#### DATASET EXTRACT

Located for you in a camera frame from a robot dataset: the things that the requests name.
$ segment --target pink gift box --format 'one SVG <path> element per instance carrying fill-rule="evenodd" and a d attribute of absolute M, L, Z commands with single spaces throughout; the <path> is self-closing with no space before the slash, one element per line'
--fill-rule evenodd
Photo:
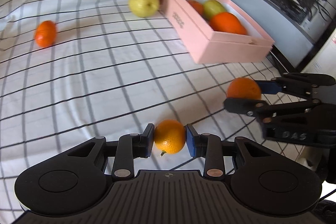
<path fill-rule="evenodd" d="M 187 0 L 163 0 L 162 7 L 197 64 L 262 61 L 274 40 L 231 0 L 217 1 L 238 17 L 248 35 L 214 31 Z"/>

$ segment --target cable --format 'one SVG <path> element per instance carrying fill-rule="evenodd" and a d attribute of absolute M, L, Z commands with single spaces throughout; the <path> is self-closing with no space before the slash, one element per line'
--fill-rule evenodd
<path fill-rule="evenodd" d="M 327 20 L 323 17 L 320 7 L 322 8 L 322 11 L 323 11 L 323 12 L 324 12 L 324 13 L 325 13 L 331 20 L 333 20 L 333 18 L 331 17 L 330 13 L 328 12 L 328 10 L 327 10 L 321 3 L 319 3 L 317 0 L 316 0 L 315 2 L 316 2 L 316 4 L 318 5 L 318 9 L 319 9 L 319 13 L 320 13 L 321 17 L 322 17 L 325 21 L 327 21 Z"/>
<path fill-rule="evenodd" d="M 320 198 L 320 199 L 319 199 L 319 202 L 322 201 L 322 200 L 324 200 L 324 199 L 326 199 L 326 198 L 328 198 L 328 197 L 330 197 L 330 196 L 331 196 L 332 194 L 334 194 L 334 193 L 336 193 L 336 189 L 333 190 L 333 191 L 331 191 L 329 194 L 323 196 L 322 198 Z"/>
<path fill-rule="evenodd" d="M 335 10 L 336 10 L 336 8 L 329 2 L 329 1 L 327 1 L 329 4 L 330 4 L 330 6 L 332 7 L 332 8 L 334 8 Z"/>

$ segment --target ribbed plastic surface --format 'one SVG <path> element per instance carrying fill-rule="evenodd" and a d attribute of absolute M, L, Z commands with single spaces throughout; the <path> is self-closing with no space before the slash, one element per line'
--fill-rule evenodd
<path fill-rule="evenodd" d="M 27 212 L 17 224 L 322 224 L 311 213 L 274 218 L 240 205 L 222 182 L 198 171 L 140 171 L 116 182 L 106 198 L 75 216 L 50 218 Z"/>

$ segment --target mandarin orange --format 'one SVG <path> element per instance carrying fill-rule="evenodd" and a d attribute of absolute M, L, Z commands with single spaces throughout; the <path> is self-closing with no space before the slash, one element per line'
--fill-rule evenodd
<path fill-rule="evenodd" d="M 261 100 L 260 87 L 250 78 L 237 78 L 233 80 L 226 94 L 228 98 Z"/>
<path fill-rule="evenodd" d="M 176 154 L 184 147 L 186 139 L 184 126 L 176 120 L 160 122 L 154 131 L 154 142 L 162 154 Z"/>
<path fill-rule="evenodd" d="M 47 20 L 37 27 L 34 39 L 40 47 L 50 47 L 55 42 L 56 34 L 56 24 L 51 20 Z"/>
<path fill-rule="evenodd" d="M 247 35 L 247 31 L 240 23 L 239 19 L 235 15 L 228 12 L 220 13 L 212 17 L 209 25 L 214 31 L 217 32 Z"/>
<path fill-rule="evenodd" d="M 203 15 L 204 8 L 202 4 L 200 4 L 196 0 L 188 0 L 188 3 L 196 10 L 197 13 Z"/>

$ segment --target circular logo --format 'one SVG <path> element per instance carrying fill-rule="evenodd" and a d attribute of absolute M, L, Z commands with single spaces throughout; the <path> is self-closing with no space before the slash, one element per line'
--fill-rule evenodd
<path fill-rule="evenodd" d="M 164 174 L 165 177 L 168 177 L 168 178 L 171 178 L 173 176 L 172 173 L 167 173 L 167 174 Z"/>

########

## TASK INSTRUCTIONS
Output each record precisely as it appears, and drop every picture.

## EXERCISE OUTPUT
Located for you in a camera frame from a robot dataset: the things that the requests name.
$ segment --target pink gift box --format 'one SVG <path> element per instance carrying fill-rule="evenodd" and a d attribute of absolute M, L, Z commands with single spaces throughout; the <path> is self-closing with no space before the slash, one element per line'
--fill-rule evenodd
Photo:
<path fill-rule="evenodd" d="M 187 0 L 163 0 L 162 7 L 197 64 L 262 61 L 274 40 L 231 0 L 217 1 L 238 17 L 248 35 L 214 31 Z"/>

$ segment --target cable --format 'one SVG <path> element per instance carrying fill-rule="evenodd" and a d attribute of absolute M, L, Z commands with single spaces throughout; the <path> is self-closing with no space before the slash, one element per line'
--fill-rule evenodd
<path fill-rule="evenodd" d="M 327 20 L 323 17 L 320 7 L 322 8 L 322 11 L 323 11 L 323 12 L 324 12 L 324 13 L 325 13 L 331 20 L 333 20 L 333 18 L 331 17 L 330 13 L 328 12 L 328 10 L 327 10 L 321 3 L 319 3 L 317 0 L 316 0 L 315 2 L 316 2 L 316 4 L 318 5 L 318 9 L 319 9 L 319 13 L 320 13 L 321 17 L 322 17 L 325 21 L 327 21 Z"/>
<path fill-rule="evenodd" d="M 320 198 L 320 199 L 319 199 L 319 202 L 322 201 L 322 200 L 324 200 L 324 199 L 326 199 L 326 198 L 328 198 L 328 197 L 330 197 L 330 196 L 331 196 L 332 194 L 334 194 L 334 193 L 336 193 L 336 189 L 333 190 L 333 191 L 331 191 L 329 194 L 323 196 L 322 198 Z"/>
<path fill-rule="evenodd" d="M 335 10 L 336 10 L 336 8 L 329 2 L 329 1 L 327 1 L 329 4 L 330 4 L 330 6 L 332 7 L 332 8 L 334 8 Z"/>

$ segment --target ribbed plastic surface --format 'one SVG <path> element per instance carrying fill-rule="evenodd" and a d attribute of absolute M, L, Z commands with single spaces throughout; the <path> is self-closing with no space before the slash, one element per line'
--fill-rule evenodd
<path fill-rule="evenodd" d="M 27 212 L 17 224 L 322 224 L 311 213 L 274 218 L 240 205 L 222 182 L 198 171 L 140 171 L 116 182 L 106 198 L 75 216 L 50 218 Z"/>

$ segment --target mandarin orange --format 'one SVG <path> element per instance carrying fill-rule="evenodd" and a d attribute of absolute M, L, Z commands with single spaces throughout; the <path> is self-closing with no space before the slash, one element per line'
--fill-rule evenodd
<path fill-rule="evenodd" d="M 261 100 L 260 87 L 250 78 L 237 78 L 233 80 L 226 94 L 228 98 Z"/>
<path fill-rule="evenodd" d="M 176 154 L 184 147 L 186 139 L 184 126 L 176 120 L 160 122 L 154 131 L 154 142 L 162 154 Z"/>
<path fill-rule="evenodd" d="M 47 20 L 37 27 L 34 39 L 40 47 L 50 47 L 55 42 L 56 34 L 56 24 L 51 20 Z"/>
<path fill-rule="evenodd" d="M 247 35 L 247 31 L 240 23 L 239 19 L 235 15 L 228 12 L 220 13 L 212 17 L 209 25 L 214 31 L 217 32 Z"/>
<path fill-rule="evenodd" d="M 203 15 L 204 8 L 202 4 L 200 4 L 196 0 L 188 0 L 188 3 L 196 10 L 197 13 Z"/>

$ segment --target circular logo --format 'one SVG <path> element per instance carrying fill-rule="evenodd" and a d attribute of absolute M, L, Z commands with single spaces throughout; the <path> is self-closing with no space before the slash, one element per line'
--fill-rule evenodd
<path fill-rule="evenodd" d="M 164 174 L 165 177 L 168 177 L 168 178 L 171 178 L 173 176 L 172 173 L 167 173 L 167 174 Z"/>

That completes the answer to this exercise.